Pour cette organisation, la reconstruction de la République Démocratique du Congo passe impérativement par un éveil civique de ses forces vives.
Lors des échanges, la conscience a été présentée non seulement comme une valeur morale, mais également comme le socle indispensable de la paix et de l’innovation dans le Nord-Kivu.

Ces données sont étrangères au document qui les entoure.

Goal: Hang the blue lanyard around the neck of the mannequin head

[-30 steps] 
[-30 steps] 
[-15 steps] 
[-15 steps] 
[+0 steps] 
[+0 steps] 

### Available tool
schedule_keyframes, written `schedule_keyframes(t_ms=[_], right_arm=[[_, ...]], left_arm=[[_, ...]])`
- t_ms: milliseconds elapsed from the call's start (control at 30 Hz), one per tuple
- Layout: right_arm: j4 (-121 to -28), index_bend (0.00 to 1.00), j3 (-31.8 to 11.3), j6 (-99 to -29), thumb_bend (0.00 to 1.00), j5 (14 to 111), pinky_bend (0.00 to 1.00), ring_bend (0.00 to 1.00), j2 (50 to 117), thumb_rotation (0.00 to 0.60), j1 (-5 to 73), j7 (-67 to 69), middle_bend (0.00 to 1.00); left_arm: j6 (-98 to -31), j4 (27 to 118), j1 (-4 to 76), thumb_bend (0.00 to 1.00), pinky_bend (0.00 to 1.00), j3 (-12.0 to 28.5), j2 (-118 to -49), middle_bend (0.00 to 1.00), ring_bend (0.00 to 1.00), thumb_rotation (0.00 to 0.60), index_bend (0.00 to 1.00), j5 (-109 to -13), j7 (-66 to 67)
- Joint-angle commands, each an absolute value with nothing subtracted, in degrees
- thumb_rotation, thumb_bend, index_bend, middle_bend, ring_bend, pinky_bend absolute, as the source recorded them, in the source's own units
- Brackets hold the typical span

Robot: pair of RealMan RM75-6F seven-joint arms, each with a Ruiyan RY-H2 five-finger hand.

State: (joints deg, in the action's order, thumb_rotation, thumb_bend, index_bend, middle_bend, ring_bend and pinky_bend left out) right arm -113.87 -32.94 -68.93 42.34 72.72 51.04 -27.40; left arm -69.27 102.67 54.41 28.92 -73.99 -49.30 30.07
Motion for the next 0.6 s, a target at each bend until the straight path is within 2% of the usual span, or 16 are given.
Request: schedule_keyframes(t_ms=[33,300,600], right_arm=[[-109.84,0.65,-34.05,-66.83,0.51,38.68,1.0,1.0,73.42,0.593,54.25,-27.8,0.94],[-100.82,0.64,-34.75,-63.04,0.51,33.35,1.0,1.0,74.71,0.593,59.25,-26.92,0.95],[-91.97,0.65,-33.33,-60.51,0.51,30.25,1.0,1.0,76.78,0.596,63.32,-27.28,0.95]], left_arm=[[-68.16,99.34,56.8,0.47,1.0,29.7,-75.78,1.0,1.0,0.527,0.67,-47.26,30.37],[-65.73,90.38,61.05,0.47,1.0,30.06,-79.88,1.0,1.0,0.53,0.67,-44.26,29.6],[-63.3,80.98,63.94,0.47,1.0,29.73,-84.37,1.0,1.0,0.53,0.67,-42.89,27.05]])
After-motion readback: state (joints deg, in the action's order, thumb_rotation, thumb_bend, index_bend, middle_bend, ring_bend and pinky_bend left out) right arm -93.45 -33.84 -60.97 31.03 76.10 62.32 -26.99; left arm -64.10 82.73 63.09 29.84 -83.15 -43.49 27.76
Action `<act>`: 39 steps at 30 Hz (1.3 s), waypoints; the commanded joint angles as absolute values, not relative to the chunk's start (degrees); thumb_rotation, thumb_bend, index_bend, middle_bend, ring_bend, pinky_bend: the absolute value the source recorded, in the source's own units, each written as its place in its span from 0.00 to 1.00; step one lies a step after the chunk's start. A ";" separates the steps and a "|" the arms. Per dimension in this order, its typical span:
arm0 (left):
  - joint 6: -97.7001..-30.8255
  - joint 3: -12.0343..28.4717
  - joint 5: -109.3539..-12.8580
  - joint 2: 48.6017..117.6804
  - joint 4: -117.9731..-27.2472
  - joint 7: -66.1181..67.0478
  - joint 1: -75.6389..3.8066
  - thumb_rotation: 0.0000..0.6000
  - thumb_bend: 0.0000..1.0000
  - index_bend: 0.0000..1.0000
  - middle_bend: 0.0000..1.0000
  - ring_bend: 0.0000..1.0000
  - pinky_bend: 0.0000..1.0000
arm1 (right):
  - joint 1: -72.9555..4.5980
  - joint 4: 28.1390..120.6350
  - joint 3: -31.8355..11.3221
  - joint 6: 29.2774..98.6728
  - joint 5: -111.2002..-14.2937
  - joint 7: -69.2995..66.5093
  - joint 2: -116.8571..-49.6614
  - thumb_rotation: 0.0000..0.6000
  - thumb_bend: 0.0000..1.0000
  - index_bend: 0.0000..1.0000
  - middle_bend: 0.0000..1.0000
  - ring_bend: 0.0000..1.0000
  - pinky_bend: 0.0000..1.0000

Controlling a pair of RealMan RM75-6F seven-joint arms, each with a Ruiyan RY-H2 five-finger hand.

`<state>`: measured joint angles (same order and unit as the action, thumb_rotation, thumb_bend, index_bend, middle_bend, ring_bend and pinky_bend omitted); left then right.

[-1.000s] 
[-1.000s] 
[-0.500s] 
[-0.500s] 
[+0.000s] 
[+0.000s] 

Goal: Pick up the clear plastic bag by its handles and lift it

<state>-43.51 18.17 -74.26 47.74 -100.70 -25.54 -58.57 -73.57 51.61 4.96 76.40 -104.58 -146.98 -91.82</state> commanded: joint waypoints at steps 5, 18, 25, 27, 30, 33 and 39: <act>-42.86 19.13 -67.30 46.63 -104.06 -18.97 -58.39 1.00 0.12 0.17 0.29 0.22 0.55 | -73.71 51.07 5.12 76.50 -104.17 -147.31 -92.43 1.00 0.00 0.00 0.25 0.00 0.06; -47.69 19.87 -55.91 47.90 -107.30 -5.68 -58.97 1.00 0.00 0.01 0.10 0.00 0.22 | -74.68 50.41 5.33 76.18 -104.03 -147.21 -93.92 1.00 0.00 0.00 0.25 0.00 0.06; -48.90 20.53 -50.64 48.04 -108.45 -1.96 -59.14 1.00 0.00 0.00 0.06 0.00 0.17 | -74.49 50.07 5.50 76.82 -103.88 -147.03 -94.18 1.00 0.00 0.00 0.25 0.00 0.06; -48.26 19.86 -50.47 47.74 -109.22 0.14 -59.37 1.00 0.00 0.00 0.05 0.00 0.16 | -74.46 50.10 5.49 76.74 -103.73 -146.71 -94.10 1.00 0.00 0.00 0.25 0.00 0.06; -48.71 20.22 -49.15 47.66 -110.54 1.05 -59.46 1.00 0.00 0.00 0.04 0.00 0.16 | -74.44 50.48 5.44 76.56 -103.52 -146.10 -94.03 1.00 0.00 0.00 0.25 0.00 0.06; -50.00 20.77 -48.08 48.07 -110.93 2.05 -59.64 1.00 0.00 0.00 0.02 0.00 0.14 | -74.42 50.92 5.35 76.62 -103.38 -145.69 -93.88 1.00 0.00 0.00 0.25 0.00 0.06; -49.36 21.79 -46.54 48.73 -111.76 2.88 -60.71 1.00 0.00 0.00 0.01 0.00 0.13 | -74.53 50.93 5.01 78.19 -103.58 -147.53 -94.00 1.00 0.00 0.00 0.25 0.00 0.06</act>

La conscience, un bouclier contre les manipulations
La coordinatrice du CFIS, Jocelyne Nzenze Mutsombirwa, a insisté sur le rôle de « boussole intérieure » qui doit jouer la conscience chez les jeunes.
Selon elle, un jeune conscient est un citoyen capable de protéger le patrimoine national et de refuser d’être l’instrument de forces obscures.
« Une fois que la jeunesse est consciente, elle ne sera plus sujette à la manipulation. Avant chaque action, elle va écouter cette voix intérieure et choisir le bon chemin », a-t-elle expliqué au micro de Radio Okapi.
Le rôle pivot de la femme conseillère
A travers ce forum, les femmes du Nord-Kivu ont été appelées à exercer une influence positive au sein du foyer. La coordinatrice du CFIS a souligné leur rôle capital de conseillères auprès de leurs époux :
Guider par le patriotisme : Utiliser leur conscience interne pour orienter leurs maris vers des choix constructifs pour le pays.
Prévenir les dérives : Empêcher que les conjoints ne soient emportés par des manipulations ou des intérêts contraires au bien-être collectif.
Cette activité à l’école du savoir de Lubero-centre rappelle que l’engagement citoyen et l’amour de la patrie restent les meilleurs outils de stabilisation pour une région en quête de paix durable.